Somewhere, in the bowels of Williams-Brice Stadium, Steve Spurrier has been preparing; readying himself for the moment when he steps from the humidity of the Southern summer into the air conditioning of a dimly lit hotel conference room. This moment does not involve a team or a playbook. It does not derive itself from anything resembling the game of football. The coach needs only a live microphone and a captive audience.
Spurrier has been hitting the gym – today was arm day – and he’s been working on what comes naturally: Giving a speech. His verbal jabs encapsulate everything from commenting on paying players to tweaking Nick Saban, the NCAA and Dabo Swinney, as respectively as he can. It remains uncertain whether his derisory speech-giving is a concerted effort or a loving aloofness. Either way, this moment is cherished by every member of the media.
Of course, the only event provides the Head Ball Coach with this golden opportunity is SEC Media Days, and he’s scheduled to appear on the second day of the now four-day circus.
The circus that devours the Wynfrey Hotel in Hoover, Ala. is the peak of the post-National Signing Day college football offseason: An event that doesn’t actually provide insight on much of anything, but holds the attention of the college footballing world for a brief moment in time. The 1,000-plus credentialed media members descend on the Birmingham suburb to hear 14 coaches and 42 players say mostly pre-prepared responses. Les Miles doesn’t know how the season will go any better than any media member, but that doesn’t stop us from analyzing every response from every speaker because any semblance of college football is better than no talk of the sport.
Adept media companies are good at many things, one of which is making something that shouldn’t matter into a must-see event like the NFL Combine or the Nathan’s Hot Dog Eating Contest, and the SEC is no different. The Media Days have become a television event with the usual press conferences, but as the circus grows, so do the list of extra activities. Other important events are on the agenda this year include unveiling the new College Football Playoff College Football Championship Trophy – which I assume is just a wooden plaque with “TROPHY” written on it by Archie Manning – and most likely announcing new carriers for the SEC Network.
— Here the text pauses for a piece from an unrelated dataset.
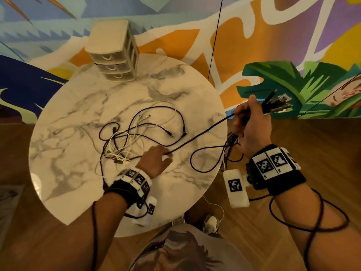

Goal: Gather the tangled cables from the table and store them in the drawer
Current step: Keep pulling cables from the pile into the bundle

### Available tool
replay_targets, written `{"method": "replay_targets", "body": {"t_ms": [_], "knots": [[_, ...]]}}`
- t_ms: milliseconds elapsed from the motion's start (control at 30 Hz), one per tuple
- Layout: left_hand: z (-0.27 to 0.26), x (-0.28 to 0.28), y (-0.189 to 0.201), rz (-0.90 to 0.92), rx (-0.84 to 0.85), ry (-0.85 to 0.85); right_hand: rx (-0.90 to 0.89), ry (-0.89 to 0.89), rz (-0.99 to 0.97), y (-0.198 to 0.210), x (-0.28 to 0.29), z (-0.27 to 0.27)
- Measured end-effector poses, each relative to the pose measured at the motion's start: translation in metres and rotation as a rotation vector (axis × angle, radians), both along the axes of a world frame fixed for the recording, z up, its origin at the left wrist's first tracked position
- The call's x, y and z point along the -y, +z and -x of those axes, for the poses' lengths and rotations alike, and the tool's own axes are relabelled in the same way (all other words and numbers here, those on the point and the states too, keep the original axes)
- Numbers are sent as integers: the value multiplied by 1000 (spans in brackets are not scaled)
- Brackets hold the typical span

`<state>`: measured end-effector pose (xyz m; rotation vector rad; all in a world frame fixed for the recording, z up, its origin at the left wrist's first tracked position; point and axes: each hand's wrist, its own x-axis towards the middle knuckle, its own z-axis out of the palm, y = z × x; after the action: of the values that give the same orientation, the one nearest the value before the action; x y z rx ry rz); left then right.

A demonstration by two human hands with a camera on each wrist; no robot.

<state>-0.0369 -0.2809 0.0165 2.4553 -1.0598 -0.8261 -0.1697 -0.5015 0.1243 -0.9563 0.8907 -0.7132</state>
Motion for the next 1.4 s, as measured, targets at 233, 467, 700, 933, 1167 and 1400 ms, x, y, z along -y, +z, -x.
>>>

SEC Commissioner and godfather of college football Mike Slive opens the ceremonies Monday morning, with Saban, his Alabama players and legions of local fans closing it out on Thursday afternoon. No one surpasses the entertainment value of Spurrier, but Arkansas coach and leg tattoo enthusiast Bret Bielema is always an interesting character study, and it should be exciting to see the hot-seated Will Muschamp give his address to the media while trying to eavesdrop on Gus Malzahn talking about how offense works.
While the coaches are a constant point of interest at the Days, last year was a zenith of player interest. Jadeveon Clowney was a phenomenon after “the Hit,” and Johnny Manziel was, well, Johnny Manziel. This time, the Texas A&M quarterback was answering questions about his dehydrated oversleeping at the Manning Passing Academy, still months away from his NFL career, the rolled up dollar bill and Swan Lake. With Clowney, Manziel, AJ McCarron, Aaron Murray, Zach Mettenberger, Connor Shaw, C.J. Mosley and other stars all departed to greener pastures, the players participating in this year’s Media Days are more of the up-and-coming variety.
Auburn quarterback Nick Marshall is sitting this one out due to his recent legal discrepancies, but even if he was in attendance, there remains a lack of star power. (Texas A&M is bringing a punter.) But that won’t stop the spectacle from pushing forward, growing more popular and more crowded every year. Landon Collins, Todd Gurley, Bo Wallace, Amari Cooper and Deshazor Everett can become the household names of the players that preceded them, talking ball to the amassed media horde and the dozens watching on television.
A phantasmagoria of college football is upon us and it takes place in a recently renovated hotel attached to a shopping mall. The 2014 college football season is coming soon enough, and the downhill slide starts with SEC Media Days.